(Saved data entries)
-- Opening Marker --

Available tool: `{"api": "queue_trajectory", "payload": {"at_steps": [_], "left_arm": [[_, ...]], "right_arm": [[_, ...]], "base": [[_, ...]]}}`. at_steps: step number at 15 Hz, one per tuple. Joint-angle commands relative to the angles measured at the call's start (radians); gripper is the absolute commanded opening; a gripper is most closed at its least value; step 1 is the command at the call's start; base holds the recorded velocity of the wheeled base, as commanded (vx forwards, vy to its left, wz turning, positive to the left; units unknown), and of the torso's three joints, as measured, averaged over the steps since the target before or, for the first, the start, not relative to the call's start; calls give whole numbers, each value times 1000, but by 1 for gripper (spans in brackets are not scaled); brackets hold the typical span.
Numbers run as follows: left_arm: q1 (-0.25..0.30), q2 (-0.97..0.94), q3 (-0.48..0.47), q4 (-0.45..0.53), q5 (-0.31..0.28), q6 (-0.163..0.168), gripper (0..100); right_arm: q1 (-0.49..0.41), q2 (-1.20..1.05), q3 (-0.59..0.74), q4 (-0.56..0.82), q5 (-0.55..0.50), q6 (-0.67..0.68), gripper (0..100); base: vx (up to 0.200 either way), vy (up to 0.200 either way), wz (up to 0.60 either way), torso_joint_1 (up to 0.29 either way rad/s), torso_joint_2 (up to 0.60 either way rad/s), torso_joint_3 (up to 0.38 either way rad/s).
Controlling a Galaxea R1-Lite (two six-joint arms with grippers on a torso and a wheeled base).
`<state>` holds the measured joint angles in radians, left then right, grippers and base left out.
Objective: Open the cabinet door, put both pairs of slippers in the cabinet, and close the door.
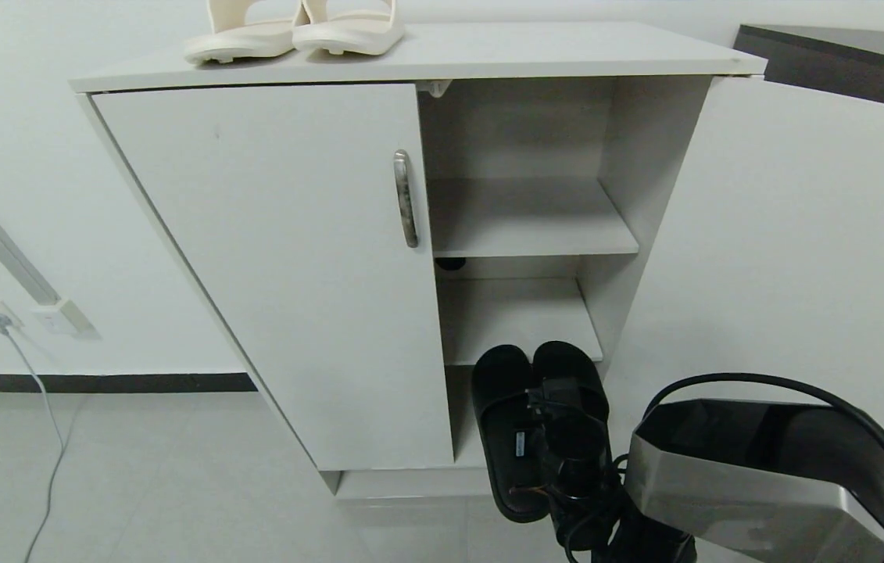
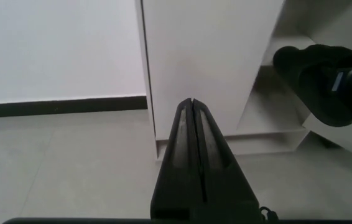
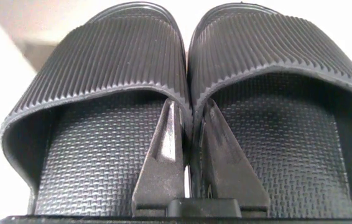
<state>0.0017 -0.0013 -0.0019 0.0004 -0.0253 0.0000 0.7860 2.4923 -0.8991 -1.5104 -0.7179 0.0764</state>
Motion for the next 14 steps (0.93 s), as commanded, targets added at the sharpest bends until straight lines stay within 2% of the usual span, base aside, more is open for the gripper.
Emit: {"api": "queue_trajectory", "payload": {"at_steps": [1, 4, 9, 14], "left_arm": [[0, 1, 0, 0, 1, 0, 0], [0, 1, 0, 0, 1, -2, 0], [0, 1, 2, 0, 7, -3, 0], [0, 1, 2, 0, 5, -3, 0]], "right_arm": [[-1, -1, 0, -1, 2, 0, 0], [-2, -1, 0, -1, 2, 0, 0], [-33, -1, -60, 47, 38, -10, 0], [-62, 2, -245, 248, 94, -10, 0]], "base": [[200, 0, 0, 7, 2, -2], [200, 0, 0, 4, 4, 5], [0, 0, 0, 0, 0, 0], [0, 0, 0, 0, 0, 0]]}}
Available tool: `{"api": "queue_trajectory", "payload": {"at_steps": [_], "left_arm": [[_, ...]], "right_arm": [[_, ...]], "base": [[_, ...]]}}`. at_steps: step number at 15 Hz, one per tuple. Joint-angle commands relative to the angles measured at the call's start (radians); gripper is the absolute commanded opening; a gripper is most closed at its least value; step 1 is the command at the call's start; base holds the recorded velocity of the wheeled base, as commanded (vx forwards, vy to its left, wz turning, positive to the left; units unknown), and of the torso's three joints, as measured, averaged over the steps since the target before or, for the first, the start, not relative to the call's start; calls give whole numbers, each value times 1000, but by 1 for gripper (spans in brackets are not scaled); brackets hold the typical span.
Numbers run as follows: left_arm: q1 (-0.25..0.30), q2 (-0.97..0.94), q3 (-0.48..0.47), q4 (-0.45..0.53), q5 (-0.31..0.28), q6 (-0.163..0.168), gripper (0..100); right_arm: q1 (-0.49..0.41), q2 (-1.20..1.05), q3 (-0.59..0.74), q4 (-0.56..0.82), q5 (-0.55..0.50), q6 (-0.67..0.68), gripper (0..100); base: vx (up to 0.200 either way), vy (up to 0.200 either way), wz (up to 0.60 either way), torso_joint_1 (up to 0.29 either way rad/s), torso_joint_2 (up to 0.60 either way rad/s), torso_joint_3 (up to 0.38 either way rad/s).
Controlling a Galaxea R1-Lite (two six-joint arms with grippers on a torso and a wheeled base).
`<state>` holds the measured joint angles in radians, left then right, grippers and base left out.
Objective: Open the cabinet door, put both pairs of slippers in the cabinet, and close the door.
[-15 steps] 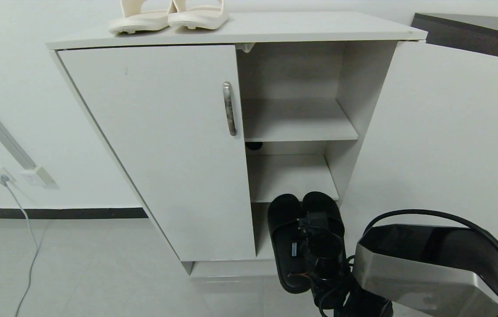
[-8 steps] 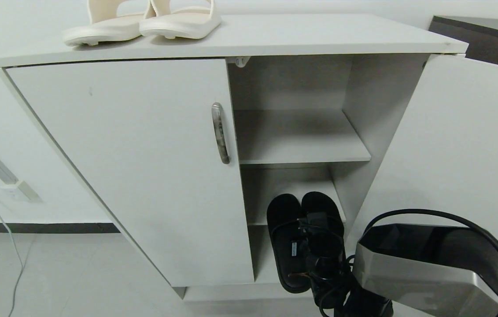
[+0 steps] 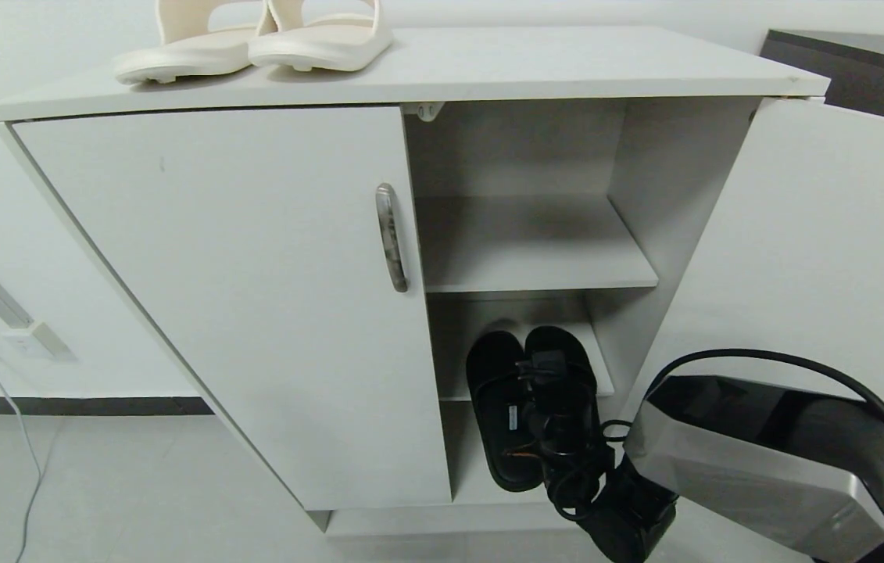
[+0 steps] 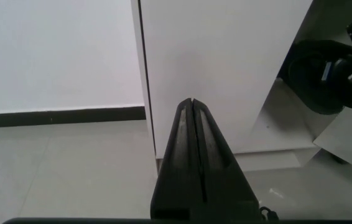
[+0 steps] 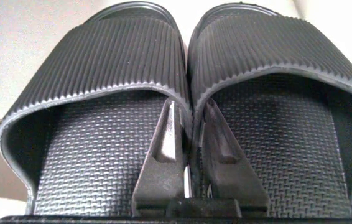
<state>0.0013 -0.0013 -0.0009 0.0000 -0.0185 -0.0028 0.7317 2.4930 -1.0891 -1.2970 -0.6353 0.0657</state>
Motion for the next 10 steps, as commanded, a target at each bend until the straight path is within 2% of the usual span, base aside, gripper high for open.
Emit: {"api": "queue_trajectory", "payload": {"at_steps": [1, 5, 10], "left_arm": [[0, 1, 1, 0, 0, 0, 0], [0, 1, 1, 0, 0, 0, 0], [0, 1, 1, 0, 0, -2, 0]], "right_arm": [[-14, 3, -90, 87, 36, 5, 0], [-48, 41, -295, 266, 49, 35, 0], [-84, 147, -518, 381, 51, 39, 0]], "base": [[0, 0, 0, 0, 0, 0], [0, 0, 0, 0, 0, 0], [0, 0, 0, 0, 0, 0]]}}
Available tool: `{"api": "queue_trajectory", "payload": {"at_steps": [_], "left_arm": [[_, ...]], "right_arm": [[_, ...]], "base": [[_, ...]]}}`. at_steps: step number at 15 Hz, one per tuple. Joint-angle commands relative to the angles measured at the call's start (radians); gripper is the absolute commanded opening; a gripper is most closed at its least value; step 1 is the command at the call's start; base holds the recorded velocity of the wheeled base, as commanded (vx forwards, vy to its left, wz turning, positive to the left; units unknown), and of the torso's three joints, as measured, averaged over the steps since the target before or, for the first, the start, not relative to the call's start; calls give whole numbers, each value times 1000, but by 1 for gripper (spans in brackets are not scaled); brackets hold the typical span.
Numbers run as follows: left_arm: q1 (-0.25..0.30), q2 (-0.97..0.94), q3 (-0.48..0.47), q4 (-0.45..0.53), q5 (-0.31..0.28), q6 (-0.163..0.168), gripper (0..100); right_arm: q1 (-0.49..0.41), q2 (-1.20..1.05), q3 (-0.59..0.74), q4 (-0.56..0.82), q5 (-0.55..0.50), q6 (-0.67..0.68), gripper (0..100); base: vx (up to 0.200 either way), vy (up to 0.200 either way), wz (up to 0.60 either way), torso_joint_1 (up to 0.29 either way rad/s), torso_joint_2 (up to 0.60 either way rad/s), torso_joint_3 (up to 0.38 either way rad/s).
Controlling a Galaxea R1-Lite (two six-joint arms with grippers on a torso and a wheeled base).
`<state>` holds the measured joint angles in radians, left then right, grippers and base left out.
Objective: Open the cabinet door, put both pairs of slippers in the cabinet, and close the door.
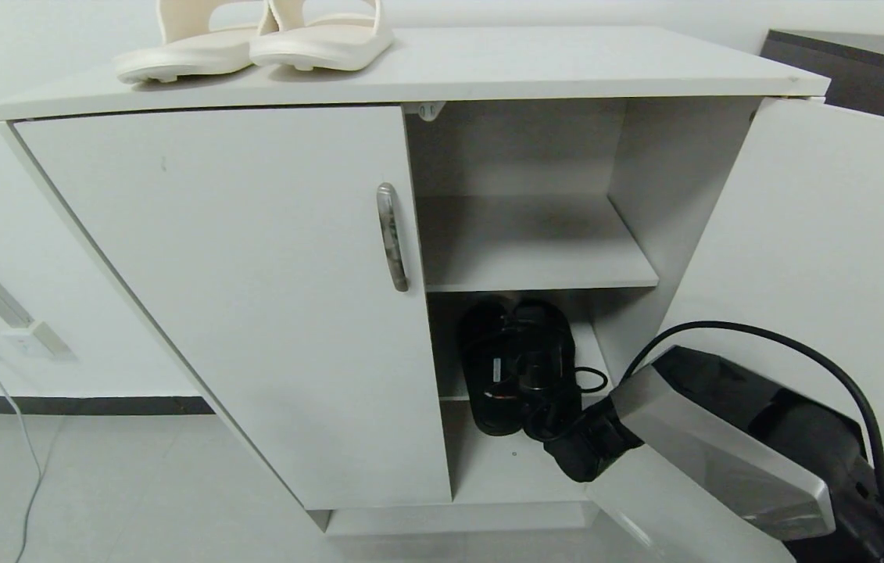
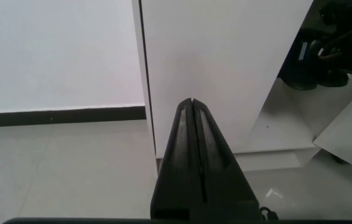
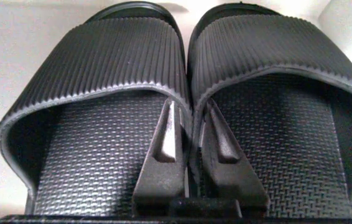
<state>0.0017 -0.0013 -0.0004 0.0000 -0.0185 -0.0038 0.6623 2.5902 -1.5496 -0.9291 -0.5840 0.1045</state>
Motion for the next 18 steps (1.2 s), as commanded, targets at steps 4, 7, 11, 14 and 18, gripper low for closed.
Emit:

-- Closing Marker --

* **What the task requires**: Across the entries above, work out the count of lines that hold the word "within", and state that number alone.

* **Answer box**: 2